Reps. Kurt Schrader (D-OR) and Ted Yoho (R-FL) reintroduced the Prevent All Soring Tactics (PAST) Act in the 116th Congress on Jan. 22. The bill has been renamed the “Joseph D. Tydings Memorial Prevent All Soring Tactics Act.”  The bill has been referred to the House Committee on Energy and Commerce and the bill number is H.R. 693.

Co-sponsors on the bill include Steve Cohen (D-TN), Ron Estes (R-KS), Jan Schakowsky (D-IL) and Chris Collins (R-NY). Other than Cohen, who is from Tennessee, the bill sponsors represent areas of the country with little to no Tennessee Walking Horse competitions. The PAST Act was originally introduced in 2013 by Rep. Ed Whitfield with direct involvement from the Humane Society of the United States, where Whitfield’s wife was employed.

The involvement of the HSUS with Whitfield led to ethics violations against the Kentucky congressman and he later decided not to run for reelection. The industry has filed competing legislation to the PAST Act in previous Congresses and will do so again in the 116th Congress.

The PAST Act, which was originally written and choreographed by the HSUS, would eliminate the Tennessee Walking Horse industry and its competitions. The bill seeks to ban pads, weighted shoes and actions devices, despite no scientific evidence that any of the equipment currently used causes any harm to Tennessee Walking Horses.  

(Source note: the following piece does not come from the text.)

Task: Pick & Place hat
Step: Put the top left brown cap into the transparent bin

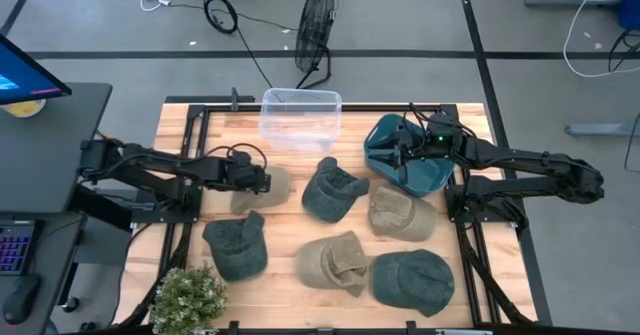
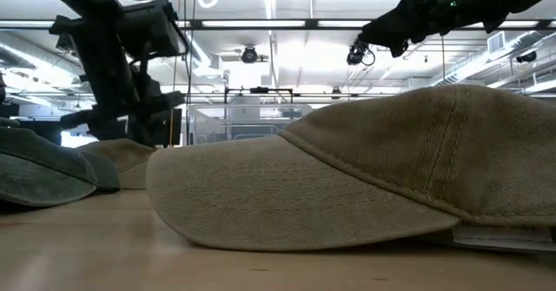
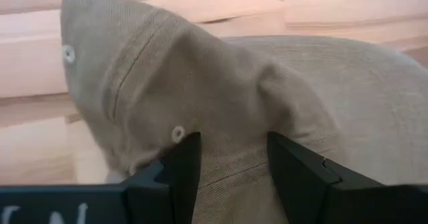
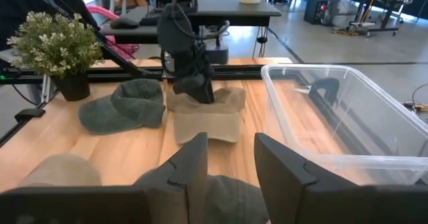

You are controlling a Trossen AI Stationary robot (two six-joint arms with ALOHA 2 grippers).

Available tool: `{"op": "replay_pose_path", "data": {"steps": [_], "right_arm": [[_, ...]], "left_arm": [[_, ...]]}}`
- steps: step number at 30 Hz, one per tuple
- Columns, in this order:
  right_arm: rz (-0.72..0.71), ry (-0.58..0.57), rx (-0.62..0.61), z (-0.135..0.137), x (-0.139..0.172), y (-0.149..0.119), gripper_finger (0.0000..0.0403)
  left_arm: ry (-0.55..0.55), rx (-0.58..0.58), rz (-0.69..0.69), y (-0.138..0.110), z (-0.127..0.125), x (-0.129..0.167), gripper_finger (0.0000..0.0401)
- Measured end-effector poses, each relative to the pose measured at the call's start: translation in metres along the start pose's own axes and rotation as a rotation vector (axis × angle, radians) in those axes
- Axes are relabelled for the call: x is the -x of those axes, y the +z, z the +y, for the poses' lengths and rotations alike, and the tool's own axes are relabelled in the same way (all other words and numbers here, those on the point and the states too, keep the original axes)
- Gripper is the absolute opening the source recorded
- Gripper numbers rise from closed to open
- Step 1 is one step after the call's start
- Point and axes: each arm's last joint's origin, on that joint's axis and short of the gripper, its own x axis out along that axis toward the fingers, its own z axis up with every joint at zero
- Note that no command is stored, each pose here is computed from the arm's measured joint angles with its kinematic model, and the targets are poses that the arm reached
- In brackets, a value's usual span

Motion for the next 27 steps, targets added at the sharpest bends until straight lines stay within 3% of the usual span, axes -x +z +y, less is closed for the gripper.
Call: {"op": "replay_pose_path", "data": {"steps": [8, 16, 27], "right_arm": [[0.005, 0.001, 0.017, 0.000, 0.000, -0.001, 0.0129], [0.006, 0.001, 0.014, 0.000, 0.000, -0.001, 0.0129], [0.008, 0.002, -0.014, 0.000, 0.000, -0.001, 0.0129]], "left_arm": [[-0.002, -0.050, -0.004, -0.004, -0.009, -0.016, 0.0105], [-0.094, -0.173, -0.045, -0.001, -0.019, -0.015, 0.0011], [-0.202, -0.255, -0.112, 0.007, -0.023, 0.001, 0.0002]]}}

The bill would also ban industry regulatory entities, called Horse Industry Organizations, that currently work in conjunction with the USDA on enforcement of the Horse Protection Act. The PAST Act would put the total enforcement responsibility on the USDA and drive the costs for inspections higher and thereby be a major detriment to competitions. 

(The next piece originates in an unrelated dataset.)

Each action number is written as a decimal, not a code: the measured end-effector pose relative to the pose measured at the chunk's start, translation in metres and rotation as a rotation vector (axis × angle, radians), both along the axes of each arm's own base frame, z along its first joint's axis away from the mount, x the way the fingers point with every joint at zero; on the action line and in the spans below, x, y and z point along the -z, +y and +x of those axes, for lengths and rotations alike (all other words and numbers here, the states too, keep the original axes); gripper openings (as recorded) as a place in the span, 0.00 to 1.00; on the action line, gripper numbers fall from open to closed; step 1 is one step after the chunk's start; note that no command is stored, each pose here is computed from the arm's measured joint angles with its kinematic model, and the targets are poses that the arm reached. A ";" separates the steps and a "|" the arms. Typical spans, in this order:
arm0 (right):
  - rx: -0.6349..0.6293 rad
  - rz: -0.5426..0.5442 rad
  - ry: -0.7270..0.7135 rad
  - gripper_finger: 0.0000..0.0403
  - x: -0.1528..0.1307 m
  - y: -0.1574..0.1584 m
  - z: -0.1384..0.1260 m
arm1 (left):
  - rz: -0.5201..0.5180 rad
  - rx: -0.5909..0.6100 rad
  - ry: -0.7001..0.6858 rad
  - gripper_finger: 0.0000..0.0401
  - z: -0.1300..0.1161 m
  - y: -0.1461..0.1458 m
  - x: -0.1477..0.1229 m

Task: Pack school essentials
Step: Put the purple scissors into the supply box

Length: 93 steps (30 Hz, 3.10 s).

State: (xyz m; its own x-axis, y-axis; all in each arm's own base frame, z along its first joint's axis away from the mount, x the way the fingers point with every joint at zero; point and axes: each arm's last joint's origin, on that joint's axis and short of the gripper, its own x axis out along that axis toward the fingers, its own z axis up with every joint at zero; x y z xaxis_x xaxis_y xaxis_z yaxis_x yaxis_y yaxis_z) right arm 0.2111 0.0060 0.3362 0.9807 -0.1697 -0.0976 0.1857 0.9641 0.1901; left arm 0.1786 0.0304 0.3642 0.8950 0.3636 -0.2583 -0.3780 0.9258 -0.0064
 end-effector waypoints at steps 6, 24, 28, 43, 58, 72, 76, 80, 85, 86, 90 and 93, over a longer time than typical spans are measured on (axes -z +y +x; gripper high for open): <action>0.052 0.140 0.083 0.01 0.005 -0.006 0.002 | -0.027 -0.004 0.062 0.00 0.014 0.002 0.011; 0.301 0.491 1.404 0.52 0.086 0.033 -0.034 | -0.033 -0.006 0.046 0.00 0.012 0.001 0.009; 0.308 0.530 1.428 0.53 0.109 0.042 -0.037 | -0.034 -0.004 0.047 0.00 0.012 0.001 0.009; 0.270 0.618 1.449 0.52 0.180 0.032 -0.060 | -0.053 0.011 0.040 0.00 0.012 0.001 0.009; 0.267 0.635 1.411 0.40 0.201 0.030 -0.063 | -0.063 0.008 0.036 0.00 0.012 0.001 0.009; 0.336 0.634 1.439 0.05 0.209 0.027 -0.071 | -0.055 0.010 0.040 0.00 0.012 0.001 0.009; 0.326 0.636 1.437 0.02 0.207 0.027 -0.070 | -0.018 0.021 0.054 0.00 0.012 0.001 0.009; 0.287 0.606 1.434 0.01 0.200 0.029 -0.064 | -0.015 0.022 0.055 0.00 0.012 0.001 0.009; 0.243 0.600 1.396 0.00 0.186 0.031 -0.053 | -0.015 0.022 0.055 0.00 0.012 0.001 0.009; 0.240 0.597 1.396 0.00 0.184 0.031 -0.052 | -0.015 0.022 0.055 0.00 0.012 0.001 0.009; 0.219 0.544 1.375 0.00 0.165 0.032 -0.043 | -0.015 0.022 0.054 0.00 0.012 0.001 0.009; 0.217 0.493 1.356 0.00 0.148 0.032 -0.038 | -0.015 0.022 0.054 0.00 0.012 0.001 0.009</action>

The industry alternative to the PAST Act would create independent enforcement that works in conjunction with the USDA to incorporate objective, scientific inspection methods that eliminate soring and those individuals that do any harm to the horse. The industry bill would allow competitions to continue but would also incorporate stiff penalties to deter non-compliance with the Horse Protection Act.